* TASK GOAL
Reproduce the data that follows precisely.

* GIVEN MATERIAL
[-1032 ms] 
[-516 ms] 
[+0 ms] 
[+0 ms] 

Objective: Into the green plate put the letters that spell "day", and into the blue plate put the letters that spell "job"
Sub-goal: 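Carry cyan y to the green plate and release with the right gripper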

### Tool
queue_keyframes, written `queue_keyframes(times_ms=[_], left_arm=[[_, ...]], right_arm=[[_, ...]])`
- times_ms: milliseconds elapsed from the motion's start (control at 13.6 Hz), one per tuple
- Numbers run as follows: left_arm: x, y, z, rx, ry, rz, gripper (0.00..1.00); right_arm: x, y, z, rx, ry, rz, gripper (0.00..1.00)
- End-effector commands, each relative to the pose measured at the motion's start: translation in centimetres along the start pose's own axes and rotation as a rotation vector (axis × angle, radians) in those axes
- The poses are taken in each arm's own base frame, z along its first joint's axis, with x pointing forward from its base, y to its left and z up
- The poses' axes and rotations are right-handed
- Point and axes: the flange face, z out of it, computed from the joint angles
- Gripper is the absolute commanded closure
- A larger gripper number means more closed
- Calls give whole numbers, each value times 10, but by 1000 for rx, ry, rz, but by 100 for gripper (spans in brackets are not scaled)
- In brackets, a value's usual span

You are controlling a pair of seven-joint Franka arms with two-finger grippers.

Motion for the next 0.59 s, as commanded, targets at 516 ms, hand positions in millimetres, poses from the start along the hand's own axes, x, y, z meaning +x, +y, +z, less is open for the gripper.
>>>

* SOLUTION TO THE EXERCISE
[-1032 ms] 
[-516 ms] 
[+0 ms] 
[+0 ms] 

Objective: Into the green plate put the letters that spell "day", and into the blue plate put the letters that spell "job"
Sub-goal: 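Carry cyan y to the green plate and release with the right gripper
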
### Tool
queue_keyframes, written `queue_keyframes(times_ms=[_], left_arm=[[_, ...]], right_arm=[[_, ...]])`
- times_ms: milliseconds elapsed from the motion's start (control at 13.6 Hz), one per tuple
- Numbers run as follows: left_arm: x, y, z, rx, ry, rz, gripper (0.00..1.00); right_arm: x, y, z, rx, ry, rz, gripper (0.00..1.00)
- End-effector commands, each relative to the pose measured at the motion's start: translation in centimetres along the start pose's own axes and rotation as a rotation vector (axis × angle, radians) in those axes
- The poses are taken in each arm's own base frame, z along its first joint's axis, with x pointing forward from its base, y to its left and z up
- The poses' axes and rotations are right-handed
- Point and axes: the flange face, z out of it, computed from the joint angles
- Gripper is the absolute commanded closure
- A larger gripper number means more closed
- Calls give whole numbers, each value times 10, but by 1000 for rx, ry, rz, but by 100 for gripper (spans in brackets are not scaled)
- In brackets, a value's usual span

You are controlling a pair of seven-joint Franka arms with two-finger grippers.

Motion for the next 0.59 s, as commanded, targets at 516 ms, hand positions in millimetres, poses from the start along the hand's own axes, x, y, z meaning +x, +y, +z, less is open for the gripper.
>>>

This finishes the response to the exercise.